Beyond the question of independence, Keith said more could be done to enhance transparency in Wisconsin judicial elections overall, such as requiring more frequent financial disclosures. “While we know a lot about what groups were spending and how much they spent, we know very little about where their money was coming from,” he pointed out. “A lot of it is informed guesswork.”
“The unprecedented and obscenely high amount of political money being raised and spent in Wisconsin Supreme Court elections is a fairly new and horrific development in our state,” wrote Jay Heck, executive director of Common Cause Wisconsin, in 2024. “It wasn’t always this way here and it cannot and should not continue.”
Heck pointed out that Wisconsin enacted the Impartial Justice Act in 2009, which provided public financing for state Supreme Court campaigns in exchange for a voluntary spending cap and a ban on soliciting private contributions. However, Republican Governor Scott Walker and the GOP-controlled legislature repealed the measure and dramatically weakened Wisconsin’s campaign finance laws.
“We went from being the progressive good government promised land to the political wasteland of the country,” Heck said.
Common Cause has called for updating and reinstating the 2009 reforms, along with strengthening recusal rules and prohibiting coordination between campaigns and outside groups.
A recent poll by the Wisconsin Democracy Campaign found that almost three of four Wisconsin voters want limits on outside PACs, but that reform is not possible until the Citizens United decision is overturned.
Next year’s Supreme Court election
Major reforms are unlikely before the next election in April 2026, when conservative Justice Rebecca Bradley will be seeking to retain her seat.

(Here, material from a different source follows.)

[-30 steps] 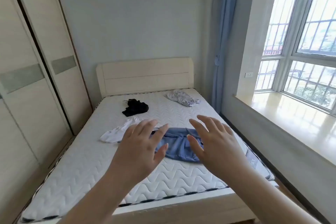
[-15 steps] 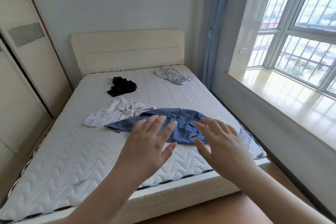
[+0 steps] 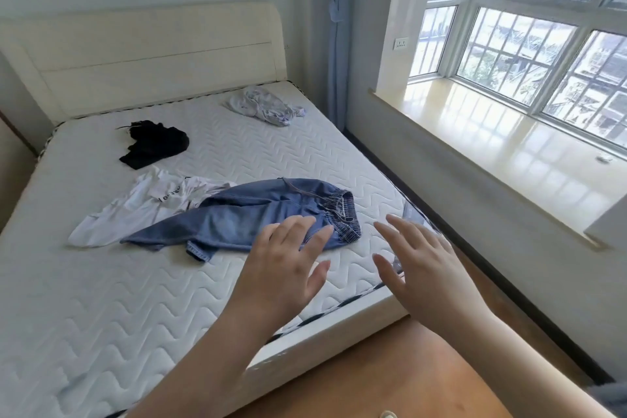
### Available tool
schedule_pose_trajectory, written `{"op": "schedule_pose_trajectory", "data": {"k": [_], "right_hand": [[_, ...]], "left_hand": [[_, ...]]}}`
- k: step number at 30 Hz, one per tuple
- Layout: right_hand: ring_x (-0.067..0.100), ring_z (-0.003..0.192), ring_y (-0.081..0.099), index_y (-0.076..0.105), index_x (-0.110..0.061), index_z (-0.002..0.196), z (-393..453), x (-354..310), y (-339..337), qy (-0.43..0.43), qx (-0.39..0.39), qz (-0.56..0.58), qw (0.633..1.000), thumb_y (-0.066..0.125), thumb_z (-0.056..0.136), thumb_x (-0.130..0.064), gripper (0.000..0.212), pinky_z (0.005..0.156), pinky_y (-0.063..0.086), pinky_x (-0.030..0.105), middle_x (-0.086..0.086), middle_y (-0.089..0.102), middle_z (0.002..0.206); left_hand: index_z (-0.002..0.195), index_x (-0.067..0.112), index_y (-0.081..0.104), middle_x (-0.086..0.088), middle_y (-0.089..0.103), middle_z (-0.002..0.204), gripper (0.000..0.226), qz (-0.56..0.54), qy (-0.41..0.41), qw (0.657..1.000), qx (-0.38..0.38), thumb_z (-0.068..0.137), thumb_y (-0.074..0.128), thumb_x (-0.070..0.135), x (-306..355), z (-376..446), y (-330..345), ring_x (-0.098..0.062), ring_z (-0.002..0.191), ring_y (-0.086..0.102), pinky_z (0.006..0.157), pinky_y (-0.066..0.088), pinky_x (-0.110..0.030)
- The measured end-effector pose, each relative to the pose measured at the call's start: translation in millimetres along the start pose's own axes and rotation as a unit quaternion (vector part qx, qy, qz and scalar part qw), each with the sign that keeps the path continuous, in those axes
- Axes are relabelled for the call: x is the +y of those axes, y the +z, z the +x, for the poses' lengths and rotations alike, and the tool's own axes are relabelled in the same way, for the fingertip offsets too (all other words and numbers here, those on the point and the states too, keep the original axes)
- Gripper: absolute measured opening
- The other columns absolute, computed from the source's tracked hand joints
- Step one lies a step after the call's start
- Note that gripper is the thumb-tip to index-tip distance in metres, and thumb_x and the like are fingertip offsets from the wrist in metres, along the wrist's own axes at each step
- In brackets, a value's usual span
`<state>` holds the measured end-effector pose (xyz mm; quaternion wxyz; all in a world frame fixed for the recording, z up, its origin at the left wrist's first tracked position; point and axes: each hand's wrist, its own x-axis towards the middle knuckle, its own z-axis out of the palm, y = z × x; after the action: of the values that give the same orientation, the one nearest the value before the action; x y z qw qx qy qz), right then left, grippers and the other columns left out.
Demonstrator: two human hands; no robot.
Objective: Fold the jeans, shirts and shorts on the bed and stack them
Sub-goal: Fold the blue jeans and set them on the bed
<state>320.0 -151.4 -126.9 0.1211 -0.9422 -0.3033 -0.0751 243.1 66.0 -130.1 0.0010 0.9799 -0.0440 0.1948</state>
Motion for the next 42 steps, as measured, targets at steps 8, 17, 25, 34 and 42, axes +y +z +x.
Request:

Spending will likely be lower than in this year’s race given that the court’s new 4–3 liberal majority will not be in play.
However, the scale and tone of the 2025 race may influence the 2026 election and others in different ways. Geske said she knows judges who would have previously considered running for the state Supreme Court but are no longer interested.
“When you get into these kinds of numbers and that kind of race, they’re not going to put themselves and their families through it,” she said. “It narrows the number of people who are willing to run for the court.”
Geske said that if judicial elections had been like this when she ran in 1993, she wouldn’t have run. “When I was running, we really tried to have bipartisan support,” she said. “Now it really is: ‘Whose side are you on?’”
“I think that will continue and, as a result, I think that big money will continue to follow.”